(Available data):
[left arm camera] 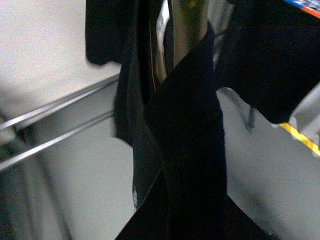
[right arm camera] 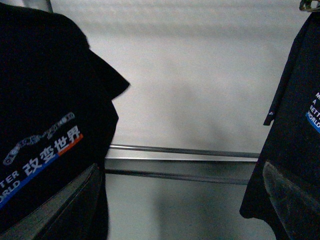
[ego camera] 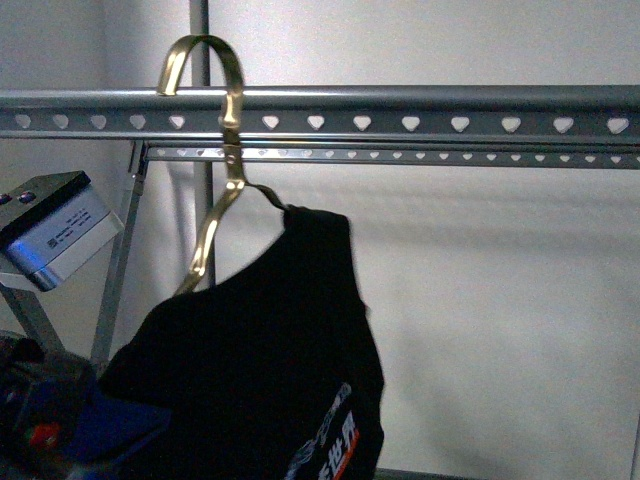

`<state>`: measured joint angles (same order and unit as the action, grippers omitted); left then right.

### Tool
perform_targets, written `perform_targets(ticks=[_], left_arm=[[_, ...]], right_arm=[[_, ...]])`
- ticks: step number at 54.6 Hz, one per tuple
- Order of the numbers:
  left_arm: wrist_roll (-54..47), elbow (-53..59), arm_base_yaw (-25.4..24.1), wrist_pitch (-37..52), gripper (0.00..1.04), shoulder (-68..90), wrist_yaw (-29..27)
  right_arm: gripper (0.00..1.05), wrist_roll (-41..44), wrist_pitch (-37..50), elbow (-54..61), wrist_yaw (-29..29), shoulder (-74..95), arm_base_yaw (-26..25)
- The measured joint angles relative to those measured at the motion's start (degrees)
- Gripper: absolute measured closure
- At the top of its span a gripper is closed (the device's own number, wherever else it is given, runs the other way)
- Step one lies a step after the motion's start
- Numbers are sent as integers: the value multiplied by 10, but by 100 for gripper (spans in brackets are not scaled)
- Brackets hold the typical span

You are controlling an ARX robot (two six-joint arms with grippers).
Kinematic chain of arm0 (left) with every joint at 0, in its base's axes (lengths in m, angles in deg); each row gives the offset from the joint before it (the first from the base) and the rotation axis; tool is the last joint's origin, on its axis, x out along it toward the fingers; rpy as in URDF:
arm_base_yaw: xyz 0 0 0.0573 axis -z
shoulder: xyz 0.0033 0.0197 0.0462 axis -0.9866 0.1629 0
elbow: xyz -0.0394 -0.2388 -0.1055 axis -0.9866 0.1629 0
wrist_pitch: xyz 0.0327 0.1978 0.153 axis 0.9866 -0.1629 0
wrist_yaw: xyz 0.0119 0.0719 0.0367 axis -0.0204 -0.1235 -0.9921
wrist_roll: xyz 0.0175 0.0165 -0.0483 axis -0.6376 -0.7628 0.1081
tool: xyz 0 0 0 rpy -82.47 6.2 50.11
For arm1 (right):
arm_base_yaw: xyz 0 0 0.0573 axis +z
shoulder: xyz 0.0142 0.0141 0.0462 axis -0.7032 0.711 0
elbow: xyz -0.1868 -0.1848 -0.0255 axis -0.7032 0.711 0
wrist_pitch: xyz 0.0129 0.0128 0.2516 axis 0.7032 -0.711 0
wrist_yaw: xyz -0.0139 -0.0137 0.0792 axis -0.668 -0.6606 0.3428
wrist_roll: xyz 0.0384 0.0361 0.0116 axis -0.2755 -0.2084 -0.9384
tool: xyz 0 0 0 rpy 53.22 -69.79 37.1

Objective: Hang clothes on hanger

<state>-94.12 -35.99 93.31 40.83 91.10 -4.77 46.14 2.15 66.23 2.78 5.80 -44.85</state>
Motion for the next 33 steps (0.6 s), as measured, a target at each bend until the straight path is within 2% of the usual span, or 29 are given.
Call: perform_targets(ticks=[3,10,14,20,24,33], left_arm=[[-53,-9,-12,6,96,9,50],[-229,-74,-42,-49,96,56,187],[-325,-120,-48,-94,96,89,233],[-465,-189,-44,-122,96,147,256],[-533,-236,-28,-130,96,194,250],[-572,-267,-4,-69,97,236,221]], right_arm=[[7,0,0,0,0,0,0],[7,0,0,0,0,0,0],[7,0,0,0,0,0,0],[7,0,0,0,0,0,0],[7,0,0,0,-1,0,0],[7,0,0,0,0,0,0]])
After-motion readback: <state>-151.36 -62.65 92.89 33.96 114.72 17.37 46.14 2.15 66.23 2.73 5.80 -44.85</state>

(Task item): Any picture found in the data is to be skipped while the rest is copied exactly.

(Reply):
[left arm camera] 
[right arm camera] 
[ego camera] 

`<state>`: measured joint angles (same order and unit as the action, grippers omitted); left then right.

### Tool
perform_targets, written `perform_targets(ticks=[_], left_arm=[[_, ...]], right_arm=[[_, ...]])`
- ticks: step number at 54.6 Hz, one per tuple
- Order of the numbers:
  left_arm: wrist_roll (-54..47), elbow (-53..59), arm_base_yaw (-25.4..24.1), wrist_pitch (-37..52), gripper (0.00..1.04), shoulder (-68..90), wrist_yaw (-29..27)
  right_arm: gripper (0.00..1.05), wrist_roll (-41..44), wrist_pitch (-37..50), elbow (-54..61), wrist_yaw (-29..29), shoulder (-74..95), arm_base_yaw (-26..25)
- The measured joint angles relative to those measured at the motion's start (degrees)
- Gripper: absolute measured closure
- At the top of its span a gripper is closed (the device's own number, wherever else it is given, runs the other way)
- Step one lies a step after the motion's start
- Numbers are sent as integers: the value multiplied by 10, but by 100 for gripper (spans in brackets are not scaled)
- Brackets hold the typical span

You are controlling an ARX robot (two six-joint arms with grippers).
Kinematic chain of arm0 (left) with every joint at 0, in its base's axes (lengths in m, angles in deg); each row gives the offset from the joint before it (the first from the base) and the rotation axis; tool is the last joint's origin, on its axis, x out along it toward the fingers; rpy as in URDF:
arm_base_yaw: xyz 0 0 0.0573 axis -z
shoulder: xyz 0.0033 0.0197 0.0462 axis -0.9866 0.1629 0
elbow: xyz -0.0394 -0.2388 -0.1055 axis -0.9866 0.1629 0
wrist_pitch: xyz 0.0327 0.1978 0.153 axis 0.9866 -0.1629 0
wrist_yaw: xyz 0.0119 0.0719 0.0367 axis -0.0204 -0.1235 -0.9921
wrist_roll: xyz 0.0175 0.0165 -0.0483 axis -0.6376 -0.7628 0.1081
tool: xyz 0 0 0 rpy -82.47 6.2 50.11
For arm1 (right):
arm_base_yaw: xyz 0 0 0.0573 axis +z
shoulder: xyz 0.0142 0.0141 0.0462 axis -0.7032 0.711 0
elbow: xyz -0.1868 -0.1848 -0.0255 axis -0.7032 0.711 0
wrist_pitch: xyz 0.0129 0.0128 0.2516 axis 0.7032 -0.711 0
wrist_yaw: xyz -0.0139 -0.0137 0.0792 axis -0.668 -0.6606 0.3428
wrist_roll: xyz 0.0384 0.0361 0.0116 axis -0.2755 -0.2084 -0.9384
tool: xyz 0 0 0 rpy 53.22 -69.79 37.1

Objective: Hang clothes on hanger

<state>-94.12 -35.99 93.31 40.83 91.10 -4.77 46.14 2.15 66.23 2.78 5.80 -44.85</state>
Motion for the next 33 steps (0.6 s), as measured, a target at each bend until the straight path is within 2% of the usual span, or 29 are given.
Call: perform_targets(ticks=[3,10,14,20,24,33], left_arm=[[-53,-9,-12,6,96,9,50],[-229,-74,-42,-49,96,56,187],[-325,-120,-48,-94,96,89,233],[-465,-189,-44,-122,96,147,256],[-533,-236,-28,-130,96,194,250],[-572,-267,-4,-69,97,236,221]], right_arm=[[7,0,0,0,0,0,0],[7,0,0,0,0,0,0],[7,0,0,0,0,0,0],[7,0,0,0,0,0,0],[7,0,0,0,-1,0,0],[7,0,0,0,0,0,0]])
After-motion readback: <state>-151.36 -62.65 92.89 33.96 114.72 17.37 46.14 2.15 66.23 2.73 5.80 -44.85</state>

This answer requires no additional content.